ヴァンパイアは人間の宿敵。殲滅しなくてはならない仇敵。
あたし達は彼らがどんな性格であろうと、どんな主張をしようと、それを滅ぼさなくてはならない。
邪悪だろうと、―――善良だろうと。
ヴァンパイアは人間の宿敵。殲滅しなくてはならない仇敵。
モーティから貰った情報を確認する為に、ハンターギルドへ。
すると、カウンターには既にギルドマスターのおじさんと話している先客がいた。
大きな棺桶を背負った、気取り屋の彼。大道芸人かと思ったけれど、彼もハンターだと言う。

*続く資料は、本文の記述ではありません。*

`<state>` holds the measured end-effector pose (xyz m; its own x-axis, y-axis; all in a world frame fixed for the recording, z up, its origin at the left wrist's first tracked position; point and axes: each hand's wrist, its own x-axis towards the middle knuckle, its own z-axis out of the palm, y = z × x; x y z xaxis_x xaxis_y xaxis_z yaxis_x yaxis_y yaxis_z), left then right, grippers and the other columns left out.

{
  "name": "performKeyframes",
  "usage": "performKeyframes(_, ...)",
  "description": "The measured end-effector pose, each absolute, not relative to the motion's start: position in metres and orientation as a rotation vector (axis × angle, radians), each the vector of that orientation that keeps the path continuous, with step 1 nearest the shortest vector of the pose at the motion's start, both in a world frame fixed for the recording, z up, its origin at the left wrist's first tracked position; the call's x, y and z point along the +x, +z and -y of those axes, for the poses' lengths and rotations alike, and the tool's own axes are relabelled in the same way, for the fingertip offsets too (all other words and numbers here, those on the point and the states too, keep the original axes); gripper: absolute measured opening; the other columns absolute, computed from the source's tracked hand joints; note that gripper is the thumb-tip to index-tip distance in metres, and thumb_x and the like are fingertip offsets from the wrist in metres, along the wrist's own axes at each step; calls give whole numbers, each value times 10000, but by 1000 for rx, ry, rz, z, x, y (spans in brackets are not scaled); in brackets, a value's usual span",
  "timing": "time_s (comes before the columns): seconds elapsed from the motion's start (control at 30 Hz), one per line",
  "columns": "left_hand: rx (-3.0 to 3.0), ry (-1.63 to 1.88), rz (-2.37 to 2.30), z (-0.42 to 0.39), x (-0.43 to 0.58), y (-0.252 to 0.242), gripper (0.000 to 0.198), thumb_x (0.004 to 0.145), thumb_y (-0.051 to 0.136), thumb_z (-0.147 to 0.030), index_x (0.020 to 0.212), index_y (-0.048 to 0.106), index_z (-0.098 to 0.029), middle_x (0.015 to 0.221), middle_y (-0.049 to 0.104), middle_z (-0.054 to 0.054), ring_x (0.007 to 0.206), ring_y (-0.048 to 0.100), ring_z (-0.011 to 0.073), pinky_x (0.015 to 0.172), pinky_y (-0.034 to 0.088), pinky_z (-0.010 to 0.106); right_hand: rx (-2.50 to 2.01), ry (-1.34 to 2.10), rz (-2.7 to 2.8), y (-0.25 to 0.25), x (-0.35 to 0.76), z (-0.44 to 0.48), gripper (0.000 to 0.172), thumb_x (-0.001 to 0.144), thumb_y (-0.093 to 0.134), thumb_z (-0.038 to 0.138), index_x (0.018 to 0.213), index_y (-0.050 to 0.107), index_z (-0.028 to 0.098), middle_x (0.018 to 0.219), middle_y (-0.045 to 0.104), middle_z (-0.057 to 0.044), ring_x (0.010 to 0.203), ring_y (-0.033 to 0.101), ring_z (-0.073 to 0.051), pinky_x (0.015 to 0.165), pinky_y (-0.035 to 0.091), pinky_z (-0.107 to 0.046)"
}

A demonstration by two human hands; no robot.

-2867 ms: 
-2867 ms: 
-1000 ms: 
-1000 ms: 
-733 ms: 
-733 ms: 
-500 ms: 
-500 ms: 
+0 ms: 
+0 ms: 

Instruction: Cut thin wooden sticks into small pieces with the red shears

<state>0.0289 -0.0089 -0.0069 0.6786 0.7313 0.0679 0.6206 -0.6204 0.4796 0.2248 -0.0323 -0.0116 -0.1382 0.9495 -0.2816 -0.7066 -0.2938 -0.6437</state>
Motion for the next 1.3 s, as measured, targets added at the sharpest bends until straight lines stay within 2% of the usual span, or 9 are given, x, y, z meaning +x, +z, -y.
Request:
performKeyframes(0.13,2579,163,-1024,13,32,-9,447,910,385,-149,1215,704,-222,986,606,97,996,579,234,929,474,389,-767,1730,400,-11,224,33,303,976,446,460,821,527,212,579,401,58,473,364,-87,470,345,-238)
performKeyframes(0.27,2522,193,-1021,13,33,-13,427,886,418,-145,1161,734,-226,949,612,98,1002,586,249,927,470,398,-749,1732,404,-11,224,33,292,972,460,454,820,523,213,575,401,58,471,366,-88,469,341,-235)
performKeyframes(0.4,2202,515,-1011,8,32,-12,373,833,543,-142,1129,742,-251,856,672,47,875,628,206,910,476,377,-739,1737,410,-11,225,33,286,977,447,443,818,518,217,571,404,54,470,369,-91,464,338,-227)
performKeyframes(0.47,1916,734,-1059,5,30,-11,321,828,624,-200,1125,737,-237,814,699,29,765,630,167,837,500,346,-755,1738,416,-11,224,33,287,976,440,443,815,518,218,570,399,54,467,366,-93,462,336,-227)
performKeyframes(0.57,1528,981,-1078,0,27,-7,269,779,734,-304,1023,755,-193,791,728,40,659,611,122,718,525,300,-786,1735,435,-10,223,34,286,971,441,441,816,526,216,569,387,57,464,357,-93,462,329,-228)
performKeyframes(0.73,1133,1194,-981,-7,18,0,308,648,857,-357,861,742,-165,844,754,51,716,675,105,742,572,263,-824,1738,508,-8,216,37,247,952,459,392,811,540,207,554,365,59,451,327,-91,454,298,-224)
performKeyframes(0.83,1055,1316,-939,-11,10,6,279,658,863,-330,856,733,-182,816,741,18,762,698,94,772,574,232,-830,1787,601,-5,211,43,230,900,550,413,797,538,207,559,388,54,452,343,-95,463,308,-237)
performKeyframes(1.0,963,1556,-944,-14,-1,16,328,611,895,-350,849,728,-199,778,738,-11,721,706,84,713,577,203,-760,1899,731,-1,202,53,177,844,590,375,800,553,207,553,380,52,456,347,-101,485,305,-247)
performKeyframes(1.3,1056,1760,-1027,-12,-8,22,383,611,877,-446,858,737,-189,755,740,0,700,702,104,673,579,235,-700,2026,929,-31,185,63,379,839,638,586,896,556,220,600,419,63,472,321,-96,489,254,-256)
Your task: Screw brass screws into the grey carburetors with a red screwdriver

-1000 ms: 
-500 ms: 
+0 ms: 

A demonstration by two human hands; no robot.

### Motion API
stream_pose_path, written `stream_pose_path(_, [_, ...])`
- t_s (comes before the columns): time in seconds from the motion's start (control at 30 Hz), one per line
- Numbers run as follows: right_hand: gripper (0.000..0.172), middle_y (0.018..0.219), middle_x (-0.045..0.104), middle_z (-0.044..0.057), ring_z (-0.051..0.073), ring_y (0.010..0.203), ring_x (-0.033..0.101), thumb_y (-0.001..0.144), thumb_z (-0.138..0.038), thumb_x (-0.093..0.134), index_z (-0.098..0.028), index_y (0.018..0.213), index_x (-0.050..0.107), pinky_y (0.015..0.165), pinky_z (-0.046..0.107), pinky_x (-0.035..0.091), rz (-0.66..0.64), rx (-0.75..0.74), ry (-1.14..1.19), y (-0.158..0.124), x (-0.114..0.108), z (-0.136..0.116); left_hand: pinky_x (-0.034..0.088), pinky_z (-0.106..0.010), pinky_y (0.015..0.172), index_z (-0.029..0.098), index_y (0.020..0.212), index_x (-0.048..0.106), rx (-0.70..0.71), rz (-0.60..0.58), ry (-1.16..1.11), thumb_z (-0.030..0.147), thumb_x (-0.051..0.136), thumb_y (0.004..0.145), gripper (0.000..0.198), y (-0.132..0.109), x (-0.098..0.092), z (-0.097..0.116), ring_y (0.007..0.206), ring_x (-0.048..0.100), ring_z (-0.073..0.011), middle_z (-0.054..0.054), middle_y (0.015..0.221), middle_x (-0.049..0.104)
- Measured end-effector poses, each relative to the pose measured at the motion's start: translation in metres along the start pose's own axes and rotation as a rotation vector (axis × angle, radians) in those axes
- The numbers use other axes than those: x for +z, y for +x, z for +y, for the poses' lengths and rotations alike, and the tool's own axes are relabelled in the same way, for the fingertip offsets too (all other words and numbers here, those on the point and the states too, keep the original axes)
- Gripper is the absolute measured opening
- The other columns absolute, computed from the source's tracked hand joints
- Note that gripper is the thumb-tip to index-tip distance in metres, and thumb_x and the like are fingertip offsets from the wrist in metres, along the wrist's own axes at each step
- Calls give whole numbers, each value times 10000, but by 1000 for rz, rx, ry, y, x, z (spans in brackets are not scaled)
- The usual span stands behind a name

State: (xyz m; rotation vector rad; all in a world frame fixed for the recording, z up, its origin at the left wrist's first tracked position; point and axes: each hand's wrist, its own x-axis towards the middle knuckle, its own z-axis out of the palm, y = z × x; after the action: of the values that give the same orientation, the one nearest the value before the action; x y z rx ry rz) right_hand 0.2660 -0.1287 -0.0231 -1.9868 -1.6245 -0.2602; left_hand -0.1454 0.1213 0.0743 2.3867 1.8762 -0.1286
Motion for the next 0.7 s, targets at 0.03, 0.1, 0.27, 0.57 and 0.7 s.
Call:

どうにも信じられないので、確認も兼ねていろいろな事を話した。
彼の言う事はなんとも頓珍漢な感じで……よく独りでやっていけてるな、というのが素直な感想。
けれど、ちょっぴり楽しかった。
でも、彼はヴァンパイアだった。しかも、あたしが情報を集めようとしていたピエール・フォン・エクセル。
彼は確かに、モーティから血を飲んだという。
彼は言った。
「一族に縛られた、劣化コピーの君に僕は倒せない」と。
「人の為に自分の命を消費する事など無意味だ」と。
……間違ってる。そんなの絶対に間違ってる。
他人の為に自らの命を消費できる、その覚悟が尊いんだ。
自分を危険に晒してもなお、護りたい人がいる。そう思う心が大切なんだ。
自分の為にしか自分の力を使えない者になんて、絶対に負けない。
今回は逃げられてしまったけれど―――今度は、絶対。